66. A method for monitoring the progression of ovarian cancer in a subject having, or at risk of having, an ovarian cancer, the method comprising: a) measuring a level of expression of at least one gene selected from the group consisting of laminin, alpha 5; vacuolar proton pump, beta polypeptide; putative cytoskeletal protein, natriuretic peptide receptor A, eyes absent homolog, U90916, AL049313, S100 alpha, keratinocyte transglutaminase, GPCR64, meisl, spondin 1, GPCR39, AL050069, mammoglobin 2, and branched chain aminotransferase 1, cytosohc, in an ovarian tissue sample obtained from the subject, wherein an increase in the level of expression of the gene over time is indicative of the progression of the ovarian cancer in the tissue.

67. A method for identifying agents for use in treatment of prostate cancer comprising: a) contacting a sample of diseased prostate cells with a candidate agent; b) detecting a level of expression of at least one gene in the diseased prostate cells, wherein the gene is selected from the group consisting of LM, multidrug resistance-associated protein homolog (MRP4), T-cell receptor Ti rearranged gamma-chain, testican, AC005053 and cam kinase I; and c) comparing the level of expression of the gene in the sample in the presence of the candidate agent with a level of expression of the gene in cells that are not contacted with the candidate agent, wherein a decreased level of expression of the gene in the sample in the presence of the candidate agent relative to the expression of the gene in the sample in the absence of the candidate agent is indicative of an agent useful in the treatment of prostate cancer.

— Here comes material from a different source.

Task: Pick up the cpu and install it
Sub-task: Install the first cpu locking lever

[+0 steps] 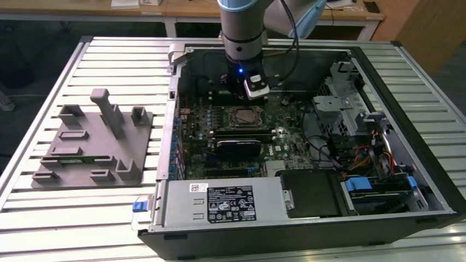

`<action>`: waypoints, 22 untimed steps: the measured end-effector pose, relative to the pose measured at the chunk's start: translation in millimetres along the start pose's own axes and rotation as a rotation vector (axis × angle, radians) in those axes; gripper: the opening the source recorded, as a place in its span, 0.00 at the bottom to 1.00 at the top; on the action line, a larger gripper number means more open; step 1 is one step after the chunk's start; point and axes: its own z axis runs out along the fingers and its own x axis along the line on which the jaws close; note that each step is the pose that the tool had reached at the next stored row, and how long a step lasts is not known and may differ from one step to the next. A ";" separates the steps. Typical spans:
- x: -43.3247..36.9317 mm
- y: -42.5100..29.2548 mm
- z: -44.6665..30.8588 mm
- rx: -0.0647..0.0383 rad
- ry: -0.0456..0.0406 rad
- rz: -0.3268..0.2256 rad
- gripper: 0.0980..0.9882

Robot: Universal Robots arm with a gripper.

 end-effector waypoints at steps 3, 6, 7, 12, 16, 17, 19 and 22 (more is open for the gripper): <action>-0.5 -0.7 0.5 0.000 0.0001 0.000 0.01; -1.3 -1.5 0.9 0.000 0.0001 0.000 0.01; -1.5 -1.7 1.1 0.000 0.0000 0.000 0.01; -2.1 -2.1 1.5 -0.004 0.0014 0.001 0.01; -2.2 -2.0 1.5 -0.017 0.0053 0.003 0.01; -2.1 -2.0 1.5 -0.019 0.0059 0.003 0.01; -2.1 -1.9 1.6 -0.020 0.0059 0.003 0.01; -2.3 -1.7 0.8 -0.021 0.0057 0.003 0.01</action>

68. A method for identifying agents for use in treatment of ovarian cancer comprising: a) contacting a sample of diseased ovarian cells with a candidate agent; b) detecting a level of expression of at least one gene in the diseased ovarian cells, wherein the gene is selected from the group consisting of laminin, alpha 5; vacuolar proton pump, beta polypeptide; putative cytoskeletal protein, natriuretic peptide receptor A, eyes absent homolog, U90916, AL049313, S100 alpha, keratinocyte transglutaminase, GPCR64, meisl, spondin 1, GPCR39, AL050069, mammoglobin 2, and branched chain, aminotransferase 1, cytosohc; and c) comparing the level of expression of the gene in the sample in the presence of the candidate agent with a level of expression of the gene in cells that are not contacted with the candidate agent, wherein a decreased level of expression of the gene in the sample in the presence of the candidate agent relative to the expression of the gene in the sample in the absence of the candidate agent is indicative of an agent useful in the treatment of ovarian cancer.

69. A method of inhibiting undesired proliferation of a prostate cell, the method comprising administering to the cell an effective amount of an agent that can decrease the expression of at least one gene selected from the group consisting of of LM, multidrug resistance-associated protein homolog (MRP4), T-cell receptor Ti rearranged gamma-chain, testican, AC005053 and cam kinase I.

70. The method of claim 69, wherein the agent is selected from the group consisting of antisense nucleotides, ribozymes and double stranded RNAs.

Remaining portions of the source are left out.